Does the team have deep industry experience?
Generalist or task-specific, if a company has sensible answers to the above with real world data to support their claims, we are always interested in chatting.
The Task-Specific Moat
Physical intelligence faces unique constraints: data scarcity, embodiment mismatch, and environmental variance. In the long-term, even when these issues are solved, we believe task-specific robots will remain defensible against generalist companies due to non-fungible data and hardware moats. Whereas AI agents are easily replicable and require deep vertical integration, efficacy in robotics is also derived from a robot’s form factor. A humanoid robot built for washing dishes and folding laundry will not be suited for cleaning the undersides of cruise ships. What’s intuitive to one embodiment may be entirely alien to another. You need a lot more data about a Bunny if you don’t want a robot arm to kill it. Safe, robust behavior depends on collecting the right data for the right body in the right context.

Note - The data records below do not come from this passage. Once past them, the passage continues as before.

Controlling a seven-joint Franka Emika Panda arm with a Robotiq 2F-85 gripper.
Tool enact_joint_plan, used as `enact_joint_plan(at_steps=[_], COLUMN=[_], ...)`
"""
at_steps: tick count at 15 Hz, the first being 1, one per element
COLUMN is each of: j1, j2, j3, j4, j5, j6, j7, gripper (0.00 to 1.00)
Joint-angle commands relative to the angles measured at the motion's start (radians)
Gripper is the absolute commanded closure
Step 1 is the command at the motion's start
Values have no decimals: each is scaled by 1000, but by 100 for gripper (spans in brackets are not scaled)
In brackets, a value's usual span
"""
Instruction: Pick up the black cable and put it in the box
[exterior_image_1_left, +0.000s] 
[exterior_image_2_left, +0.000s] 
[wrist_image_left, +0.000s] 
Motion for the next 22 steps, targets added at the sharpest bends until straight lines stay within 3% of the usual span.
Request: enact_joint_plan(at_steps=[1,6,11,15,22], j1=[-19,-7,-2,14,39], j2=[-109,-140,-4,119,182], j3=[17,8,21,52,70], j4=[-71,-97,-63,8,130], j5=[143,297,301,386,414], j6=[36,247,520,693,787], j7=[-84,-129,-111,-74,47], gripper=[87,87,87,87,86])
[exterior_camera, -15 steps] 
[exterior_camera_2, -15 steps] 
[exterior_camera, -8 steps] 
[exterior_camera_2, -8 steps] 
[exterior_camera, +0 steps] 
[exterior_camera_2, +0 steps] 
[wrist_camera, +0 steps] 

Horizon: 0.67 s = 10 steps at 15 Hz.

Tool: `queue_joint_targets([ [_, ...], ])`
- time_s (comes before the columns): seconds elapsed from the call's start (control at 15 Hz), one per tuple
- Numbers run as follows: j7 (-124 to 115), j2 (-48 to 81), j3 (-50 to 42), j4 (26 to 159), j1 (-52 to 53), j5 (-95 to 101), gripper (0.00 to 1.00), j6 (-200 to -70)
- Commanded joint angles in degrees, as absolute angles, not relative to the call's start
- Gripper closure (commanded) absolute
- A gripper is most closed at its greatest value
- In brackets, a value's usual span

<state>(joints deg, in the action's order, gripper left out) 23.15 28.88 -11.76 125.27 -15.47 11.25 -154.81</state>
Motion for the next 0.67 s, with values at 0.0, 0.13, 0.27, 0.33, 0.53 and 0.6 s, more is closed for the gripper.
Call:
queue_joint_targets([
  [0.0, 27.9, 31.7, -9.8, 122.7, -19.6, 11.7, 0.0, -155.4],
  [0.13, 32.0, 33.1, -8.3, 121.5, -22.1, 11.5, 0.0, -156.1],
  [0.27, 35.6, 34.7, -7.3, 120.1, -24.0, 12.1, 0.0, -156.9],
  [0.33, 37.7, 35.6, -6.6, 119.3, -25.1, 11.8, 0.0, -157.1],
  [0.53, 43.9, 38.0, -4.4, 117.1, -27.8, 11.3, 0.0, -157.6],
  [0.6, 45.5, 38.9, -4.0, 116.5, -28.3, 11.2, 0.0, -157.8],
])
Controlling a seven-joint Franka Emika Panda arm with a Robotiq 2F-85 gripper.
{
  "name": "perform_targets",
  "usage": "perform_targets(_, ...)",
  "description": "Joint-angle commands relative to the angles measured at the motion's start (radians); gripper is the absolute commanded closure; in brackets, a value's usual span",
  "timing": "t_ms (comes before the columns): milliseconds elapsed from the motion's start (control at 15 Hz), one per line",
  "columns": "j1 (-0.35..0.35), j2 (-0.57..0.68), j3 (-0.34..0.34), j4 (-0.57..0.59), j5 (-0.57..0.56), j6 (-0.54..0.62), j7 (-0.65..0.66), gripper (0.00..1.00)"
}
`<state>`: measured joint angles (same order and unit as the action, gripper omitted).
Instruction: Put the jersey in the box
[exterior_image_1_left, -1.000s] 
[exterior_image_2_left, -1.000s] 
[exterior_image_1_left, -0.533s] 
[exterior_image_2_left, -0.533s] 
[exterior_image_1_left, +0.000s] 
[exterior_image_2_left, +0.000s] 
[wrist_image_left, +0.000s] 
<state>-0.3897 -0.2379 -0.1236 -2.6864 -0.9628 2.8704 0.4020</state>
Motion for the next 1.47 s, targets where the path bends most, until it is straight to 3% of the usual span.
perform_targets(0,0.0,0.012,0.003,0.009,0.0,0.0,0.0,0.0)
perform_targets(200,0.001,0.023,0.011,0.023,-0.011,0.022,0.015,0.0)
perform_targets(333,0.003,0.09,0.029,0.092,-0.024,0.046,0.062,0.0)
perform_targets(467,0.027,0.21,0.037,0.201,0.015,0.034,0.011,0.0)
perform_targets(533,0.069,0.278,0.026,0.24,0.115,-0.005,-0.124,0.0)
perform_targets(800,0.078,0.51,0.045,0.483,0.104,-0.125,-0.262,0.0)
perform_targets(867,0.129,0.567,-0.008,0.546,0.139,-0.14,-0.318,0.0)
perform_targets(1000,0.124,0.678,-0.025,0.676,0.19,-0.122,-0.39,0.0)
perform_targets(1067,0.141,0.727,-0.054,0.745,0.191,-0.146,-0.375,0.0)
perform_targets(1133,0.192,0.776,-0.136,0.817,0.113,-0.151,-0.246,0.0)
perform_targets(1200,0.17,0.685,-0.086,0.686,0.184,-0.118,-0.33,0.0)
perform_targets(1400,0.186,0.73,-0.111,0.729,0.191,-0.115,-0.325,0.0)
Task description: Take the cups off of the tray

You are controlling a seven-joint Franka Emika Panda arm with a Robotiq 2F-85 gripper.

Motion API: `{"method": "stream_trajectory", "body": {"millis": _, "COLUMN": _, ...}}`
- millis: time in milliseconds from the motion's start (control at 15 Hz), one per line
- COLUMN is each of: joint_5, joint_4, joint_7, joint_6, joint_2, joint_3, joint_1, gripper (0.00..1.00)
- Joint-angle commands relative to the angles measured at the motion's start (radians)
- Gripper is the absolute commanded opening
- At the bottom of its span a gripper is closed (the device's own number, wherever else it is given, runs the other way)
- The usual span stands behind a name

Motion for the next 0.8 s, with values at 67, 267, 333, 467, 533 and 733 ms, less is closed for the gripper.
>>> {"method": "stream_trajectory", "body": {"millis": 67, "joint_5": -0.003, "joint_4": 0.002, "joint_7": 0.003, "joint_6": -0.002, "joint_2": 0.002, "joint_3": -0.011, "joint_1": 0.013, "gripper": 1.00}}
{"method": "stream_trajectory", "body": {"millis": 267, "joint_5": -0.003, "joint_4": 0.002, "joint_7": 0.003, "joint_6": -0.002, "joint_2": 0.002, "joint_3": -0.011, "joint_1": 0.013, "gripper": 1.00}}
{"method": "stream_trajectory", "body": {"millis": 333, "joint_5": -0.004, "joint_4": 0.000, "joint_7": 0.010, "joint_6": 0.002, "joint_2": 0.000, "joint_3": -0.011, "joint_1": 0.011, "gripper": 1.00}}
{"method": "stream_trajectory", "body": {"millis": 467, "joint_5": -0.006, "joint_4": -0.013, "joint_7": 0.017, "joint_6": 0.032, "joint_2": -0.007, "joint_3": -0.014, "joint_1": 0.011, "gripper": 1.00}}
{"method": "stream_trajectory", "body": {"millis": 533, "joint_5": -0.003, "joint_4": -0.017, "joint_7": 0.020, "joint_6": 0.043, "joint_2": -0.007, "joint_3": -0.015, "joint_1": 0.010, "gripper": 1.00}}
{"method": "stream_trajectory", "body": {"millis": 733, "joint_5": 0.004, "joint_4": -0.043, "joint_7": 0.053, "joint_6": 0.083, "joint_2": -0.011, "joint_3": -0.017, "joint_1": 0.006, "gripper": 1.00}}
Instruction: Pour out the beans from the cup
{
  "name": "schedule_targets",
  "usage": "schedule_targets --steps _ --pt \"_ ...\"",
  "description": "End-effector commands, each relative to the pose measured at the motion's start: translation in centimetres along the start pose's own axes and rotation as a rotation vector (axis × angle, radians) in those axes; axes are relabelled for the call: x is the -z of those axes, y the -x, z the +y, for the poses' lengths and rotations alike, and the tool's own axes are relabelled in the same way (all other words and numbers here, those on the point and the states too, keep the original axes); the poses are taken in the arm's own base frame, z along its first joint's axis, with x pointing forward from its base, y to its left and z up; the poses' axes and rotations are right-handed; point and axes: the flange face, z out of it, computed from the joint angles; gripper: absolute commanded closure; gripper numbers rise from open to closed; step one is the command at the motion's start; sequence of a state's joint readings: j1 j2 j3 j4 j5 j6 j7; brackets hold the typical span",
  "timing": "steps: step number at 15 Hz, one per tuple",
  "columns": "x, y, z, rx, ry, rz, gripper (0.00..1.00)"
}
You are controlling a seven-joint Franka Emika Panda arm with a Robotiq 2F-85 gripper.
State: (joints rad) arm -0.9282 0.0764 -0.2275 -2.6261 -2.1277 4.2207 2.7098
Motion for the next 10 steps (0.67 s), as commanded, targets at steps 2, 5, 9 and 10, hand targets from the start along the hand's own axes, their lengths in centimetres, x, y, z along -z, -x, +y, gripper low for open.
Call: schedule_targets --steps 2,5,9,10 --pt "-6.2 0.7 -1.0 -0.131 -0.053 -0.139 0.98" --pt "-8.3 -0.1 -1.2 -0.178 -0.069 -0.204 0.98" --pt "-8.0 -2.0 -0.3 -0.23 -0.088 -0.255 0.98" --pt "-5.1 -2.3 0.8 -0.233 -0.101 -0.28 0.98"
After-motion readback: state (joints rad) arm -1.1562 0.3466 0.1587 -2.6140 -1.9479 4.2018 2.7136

Again, regardless of form or task, we are always looking for companies with strong answers to the four key questions outlined above, the technical depth to overcome those same software constraints, and the ability to shift from RaaS (robot-as-a-service) to data platforms. Products should improve with every new deployment. Some examples include Gecko Robotics, building hardware and software to monitor critical infrastructure that’s hard to maintain. Overland AI helps address GPS-denied, dynamic, or low-visibility navigation.
We’re less interested in robots that may do difficult tasks, but do not capture mission-critical data, data essential for evolving into a broader platform.
Conclusion
Foundational models for robotics won’t emerge overnight. Unlike language or images, physical intelligence is embodied. That makes every decision, from data collection to deployment, not just a software problem, but a systems problem.